From an early age, George Mason University alumnus Eduardo Vazquez appeared destined to work on big construction projects. His father, who relocated their family here from Mexico in 2001, has for years built Inova Health Systems facilities and frequently tinkered around the house with his son at his side. They even built a backyard shed together, from the foundation up.
Vazquez, who graduated in May with a civil engineering degree from George Mason’s College of Engineering and Computing, was back on campus this week wearing a different hat—a hard hat. He landed a job as project engineer with Hoar Construction prior to Commencement and was with his new employer as they broke ground on George Mason’s new Activities Community Wellness Building on the Fairfax Campus.
The 25,000-square-foot concrete and tension fabric structure, to be located behind the Recreation Athletic Complex, will be built by Hoar Construction in partnership with Powers Brown Architecture and civil engineer IMEG Corp. and is scheduled for completion in 2025.
Vazquez planned to attend Mason from the time he entered the university’s Early Identification Program, a partnership with area public schools to help prepare middle and high school students who will be the first in their families to attend college. As part of EIP, Vazquez received a full-ride scholarship to George Mason and enrolled in the College of Humanities and Social Sciences, where he studied for a brief time before transferring to engineering.

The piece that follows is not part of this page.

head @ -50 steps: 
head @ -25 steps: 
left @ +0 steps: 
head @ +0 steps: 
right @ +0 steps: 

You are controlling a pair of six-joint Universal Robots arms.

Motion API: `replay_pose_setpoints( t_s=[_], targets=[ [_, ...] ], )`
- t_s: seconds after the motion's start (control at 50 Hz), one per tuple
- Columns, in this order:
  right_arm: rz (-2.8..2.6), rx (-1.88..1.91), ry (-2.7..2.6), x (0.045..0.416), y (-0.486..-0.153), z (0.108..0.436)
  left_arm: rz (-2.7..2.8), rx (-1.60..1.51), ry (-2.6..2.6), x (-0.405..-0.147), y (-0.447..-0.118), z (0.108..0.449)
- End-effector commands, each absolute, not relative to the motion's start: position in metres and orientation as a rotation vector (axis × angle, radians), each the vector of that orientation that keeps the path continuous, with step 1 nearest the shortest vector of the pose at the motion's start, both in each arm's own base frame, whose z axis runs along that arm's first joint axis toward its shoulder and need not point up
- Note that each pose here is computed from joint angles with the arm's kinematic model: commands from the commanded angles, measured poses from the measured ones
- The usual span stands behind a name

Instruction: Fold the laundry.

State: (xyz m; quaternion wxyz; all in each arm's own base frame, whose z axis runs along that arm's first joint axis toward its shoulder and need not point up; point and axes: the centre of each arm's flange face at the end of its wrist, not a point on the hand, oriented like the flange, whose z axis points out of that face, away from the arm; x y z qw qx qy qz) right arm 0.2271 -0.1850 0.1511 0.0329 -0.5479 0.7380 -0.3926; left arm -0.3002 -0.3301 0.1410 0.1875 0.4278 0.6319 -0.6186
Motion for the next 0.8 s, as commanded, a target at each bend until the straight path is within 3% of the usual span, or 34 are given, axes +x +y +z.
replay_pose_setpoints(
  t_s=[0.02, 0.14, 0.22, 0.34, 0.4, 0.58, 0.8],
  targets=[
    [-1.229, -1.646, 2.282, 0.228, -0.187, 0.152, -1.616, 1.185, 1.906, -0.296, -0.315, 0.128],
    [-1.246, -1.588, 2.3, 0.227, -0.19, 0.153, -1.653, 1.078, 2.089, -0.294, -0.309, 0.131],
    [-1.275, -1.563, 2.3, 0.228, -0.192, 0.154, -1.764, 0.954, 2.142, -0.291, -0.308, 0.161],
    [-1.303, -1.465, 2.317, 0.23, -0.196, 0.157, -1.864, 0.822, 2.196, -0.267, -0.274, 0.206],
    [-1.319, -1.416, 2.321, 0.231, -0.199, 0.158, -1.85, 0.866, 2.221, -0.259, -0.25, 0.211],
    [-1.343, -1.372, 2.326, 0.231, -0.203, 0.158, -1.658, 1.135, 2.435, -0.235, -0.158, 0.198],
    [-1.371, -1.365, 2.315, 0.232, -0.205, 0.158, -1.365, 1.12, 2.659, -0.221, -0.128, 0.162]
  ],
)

Vazquez attended George Mason under the Deferred Action for Childhood Arrivals (DACA) policy, a status that left him unable to receive public financial aid. The decision to switch majors and give up his scholarship was significant for him in that it meant he would have to fund his education, something he determined was a worthwhile price for pursuing his passion.
That decision paid off. Vazquez was attending his first-ever career fair in Dewberry Hall and wandered to the very back of the room, where he saw the Hoar Construction booth just as he was ready to leave.
“I’m pretty knowledgeable about the contractors around here because of my dad’s work, and I’d never heard of them but stopped anyway,” he said. “The vice president was there, which is something you don’t get with the bigger companies. I got along with them right off the bat and left my resume.”
He interned at Hoar in the summer of 2023 and made a good enough impression to get a job offer. It didn’t hurt that the company was hoping to secure a contract with the university.
“At one point they asked me if I had a picture I could give them,” he said. “They said they were bidding on a project for Mason. It was their first [Mason] project, and they wanted to make sure Mason knew they had one of their students on the team.”
Vazquez is excited to work on the project. He said it will be George Mason’s first tensile-fabric structure built. He imagines bringing his own children to campus someday and being able to point to the structure and say, “I helped build that.”
It will be a lasting legacy…one started by his immigrant father putting up drywall day after day so his children could enjoy the American dream.